Sam Bush performed at the Bijou Theatre on Jan. 11, 2018. 

Sam Bush returned to the heartland of the bluegrass genre to deliver a roof-raising, foot-stomping hoe-down of a performance Friday evening. 

By the time the lights dimmed, the house was packed. Several audience members took to standing; as the concert progressed, this option became especially popular. Many audience members even danced jigs to the strumming of banjos, mandolins, and various other stringed instruments (not to mention the drum set).

Before the Sam Bush Band took the stage, East Tennessee group Circus No. 9 performed their biggest show yet.

Circus No. 9 is a quartet featuring Thomas Cassell, a Johnson City resident, on mandolin; Vince Ilagan, a University of Tennessee alumnus, on bass; Matthew Davis of Nashville on banjo; and Ben Garnett, also a Nashville resident, on guitar.
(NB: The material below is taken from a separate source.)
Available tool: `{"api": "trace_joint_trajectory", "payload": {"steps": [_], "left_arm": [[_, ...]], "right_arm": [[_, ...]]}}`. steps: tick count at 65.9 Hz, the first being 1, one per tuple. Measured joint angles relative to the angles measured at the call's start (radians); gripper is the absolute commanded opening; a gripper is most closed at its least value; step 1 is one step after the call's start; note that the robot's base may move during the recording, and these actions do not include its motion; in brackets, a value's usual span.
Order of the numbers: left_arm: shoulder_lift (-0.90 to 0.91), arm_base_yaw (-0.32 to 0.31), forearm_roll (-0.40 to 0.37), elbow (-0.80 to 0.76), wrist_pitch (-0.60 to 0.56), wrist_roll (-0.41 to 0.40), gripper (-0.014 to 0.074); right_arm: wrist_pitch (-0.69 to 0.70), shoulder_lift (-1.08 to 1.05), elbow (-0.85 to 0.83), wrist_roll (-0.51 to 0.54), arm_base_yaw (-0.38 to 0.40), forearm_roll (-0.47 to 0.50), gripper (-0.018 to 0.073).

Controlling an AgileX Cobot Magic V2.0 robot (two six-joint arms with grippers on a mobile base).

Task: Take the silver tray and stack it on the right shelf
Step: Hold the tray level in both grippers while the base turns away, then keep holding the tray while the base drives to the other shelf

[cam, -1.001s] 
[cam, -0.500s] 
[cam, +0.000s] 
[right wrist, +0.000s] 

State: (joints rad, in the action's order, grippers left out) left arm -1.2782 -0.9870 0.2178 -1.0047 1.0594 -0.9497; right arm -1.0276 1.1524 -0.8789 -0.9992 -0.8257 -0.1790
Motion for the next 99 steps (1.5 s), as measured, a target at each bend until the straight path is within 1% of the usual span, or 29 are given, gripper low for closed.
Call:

“This is the biggest room we’ve played in Knoxville,” Cassel said of the Bijou. He recalled that Circus No. 9’s first performance also took place in the city, at the WDVX Visitor Center.

“We don’t all live here, but [Knoxville has] sort of been the band location,” Cassel said.

Circus No. 9’s sound proved to be an apt opener for the Sam Bush Band—their eclectic sound, a fusion of jazz influences and bluegrass conventions, conveyed in rhythmically precise yet lyrical passage, produced a crowd-pleasing performance that still wasn’t afraid to experiment, to risks and explore musical frontiers.

The same could be said of Sam Bush. The bluegrass legend’s setlist ran the gamut of his work and the genre, from tried-and-true tunes such as “Circles Around Me” and “The Ballad of Spider John” to more experimental, recent work, such as the closer, “Stop Violence”.

Bush delivered a performance that ranged from breakneck to expansive, moving from full ensemble pieces dense with notes and tight harmonies to mournful and lonesome, with sparse instrumentation and slower tempos. At times he wielded his signature mandolin—at others, a fiddle, or a guitar, or an electric variant of the mandolin. Over the course of the night, Bush moved away from his more established work and into the territory of the experimental.

Lee Zimmerman, a music journalist and fan of Bush’s who attended the Bijou performance, said that, while the new, progressive bluegrass existent today is thought of as the innovation of new performers—such as Circus No. 9—a lot of the changes began with Sam.

“He was key in this whole crossover from traditional bluegrass to ‘nu-grass’…he was in a band called ‘New Grass Revival’, [which was] one of the key bands that led this transformation from the old to the modern,” Zimmerman said.

More important to Zimmerman than categorizing genres, though, is the appreciation of good sound.

“You don’t always have to classify music to find meaning in it. I like it when music bends the boundaries… when people add great songs, great melodies, and make something special.”

Sam Bush and company have bent the boundaries of what bluegrass can be, with electric instruments, drum accompaniment, odd time signatures, and other features of a musical landscape that is constantly evolving.

Nevertheless, that didn’t stop the crowd at the Bijou from tapping feet, bobbing heads, and dancing along to the sound of banjo, mandolin, bass, and guitar—to the eclectic sounds of East Tennessee itself.